Allerdings ist EU-weit die Anzahl der AsylbewerberInnen konstant geblieben und liegt bei ungefähr 320000 pro Jahr, allen Anstrengungen der Union und ihrer Mitgliedsstaaten zum Trotz, Flüchtlinge gar nicht erst auf ihr Territorium kommen zu lassen. Beantragten 1998 noch rund ein Drittel der Flüchtlinge Asyl in Deutschland, waren es 2004 nur mehr elf Prozent. Dabei leben in Deutschland 22 Prozent der Bevölkerung der EU, und die deutsche Wirtschaft erzeugte etwa ein Viertel des Bruttoinlandsprodukts der Gemeinschaft. Hatten Schily und seine Amtsvorgänger in den Neunzigerjahren noch auf eine »gerechtere Verteilung der Flüchtlinge« gepocht, wehrt er sich nun in den Sitzungen des europäischen Rats für Justiz und Inneres mit Händen und Füßen gegen eine solche Regelung.
Weltweit nehmen die Länder der so genannten Dritten Welt weiterhin die Mehrzahl der rund zwölf Millionen Flüchtlinge auf. Nach einer Studie der Flüchtlingsorganisation UNHCR erhalten mehr als siebzig Prozent aller Flüchtlinge Asyl in einem Entwicklungsland. Insgesamt 560000 SudanesInnen haben ihr Heimatland aufgrund des Bürgerkrieges verlassen müssen und wurden von den Nachbarländern aufgenommen.

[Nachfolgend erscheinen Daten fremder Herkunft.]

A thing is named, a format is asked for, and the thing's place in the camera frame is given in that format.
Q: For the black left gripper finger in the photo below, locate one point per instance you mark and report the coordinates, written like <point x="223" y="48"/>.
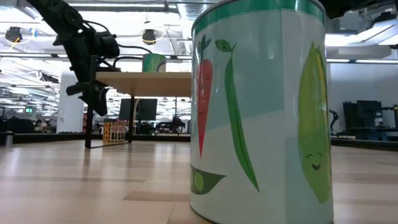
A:
<point x="85" y="101"/>
<point x="101" y="104"/>

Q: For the green can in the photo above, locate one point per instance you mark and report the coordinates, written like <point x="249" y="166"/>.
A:
<point x="152" y="63"/>

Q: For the white can with vegetable print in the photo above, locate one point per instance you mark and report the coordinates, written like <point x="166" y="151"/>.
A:
<point x="264" y="124"/>

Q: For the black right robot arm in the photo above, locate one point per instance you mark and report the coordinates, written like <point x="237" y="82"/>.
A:
<point x="348" y="7"/>

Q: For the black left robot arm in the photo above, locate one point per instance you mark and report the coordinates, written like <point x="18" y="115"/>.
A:
<point x="56" y="15"/>

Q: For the black background robot arm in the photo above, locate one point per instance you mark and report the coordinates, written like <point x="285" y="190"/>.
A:
<point x="333" y="119"/>

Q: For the wooden shelf with black legs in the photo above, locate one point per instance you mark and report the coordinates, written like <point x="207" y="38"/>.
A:
<point x="143" y="83"/>

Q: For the white column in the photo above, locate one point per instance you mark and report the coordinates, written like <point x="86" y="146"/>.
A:
<point x="70" y="118"/>

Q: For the black monitor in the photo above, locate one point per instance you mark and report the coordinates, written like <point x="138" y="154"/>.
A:
<point x="144" y="109"/>

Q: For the black ceiling device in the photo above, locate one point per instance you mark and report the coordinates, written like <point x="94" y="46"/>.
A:
<point x="149" y="36"/>
<point x="13" y="34"/>

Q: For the silver cylinder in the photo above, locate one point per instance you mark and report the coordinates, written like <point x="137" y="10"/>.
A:
<point x="9" y="139"/>

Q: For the black equipment rack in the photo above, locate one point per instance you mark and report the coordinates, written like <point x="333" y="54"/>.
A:
<point x="367" y="110"/>

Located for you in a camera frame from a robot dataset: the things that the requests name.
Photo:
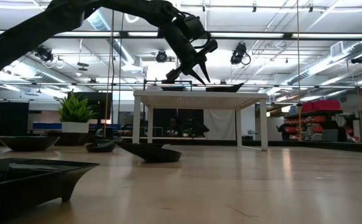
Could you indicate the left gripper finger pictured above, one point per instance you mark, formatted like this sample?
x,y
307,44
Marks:
x,y
204,70
193,74

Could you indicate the black small square plate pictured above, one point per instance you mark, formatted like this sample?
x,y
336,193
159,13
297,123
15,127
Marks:
x,y
28,186
153,145
173,89

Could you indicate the black wavy square bowl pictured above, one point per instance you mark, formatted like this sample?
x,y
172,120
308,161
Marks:
x,y
227,88
72,140

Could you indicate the black teardrop plate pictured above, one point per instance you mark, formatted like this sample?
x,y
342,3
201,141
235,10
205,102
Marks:
x,y
101,147
151,155

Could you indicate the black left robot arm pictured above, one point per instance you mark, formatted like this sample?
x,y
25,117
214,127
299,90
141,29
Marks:
x,y
19,40

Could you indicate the black leaf-shaped plate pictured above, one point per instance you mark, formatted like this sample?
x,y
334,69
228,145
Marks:
x,y
28,143

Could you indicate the white perforated metal shelf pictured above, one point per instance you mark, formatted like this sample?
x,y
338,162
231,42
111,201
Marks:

Seit der Wiederwahl der rot-grünen Regierung im Jahr 2002 hat sich die Zahl der AsylbewerberInnen halbiert. Im Jahr 2004 beantragten fast 15000 Menschen weniger Asyl als noch im Vorjahr. Das ist ein Rückgang um dreißig Prozent. Im Jahr 2002 wurden noch 71000 Anträge auf Asyl gestellt, in den Vorjahren suchten zwischen 78000 und 95000 Menschen in Deutschland Schutz vor politischer Verfolgung.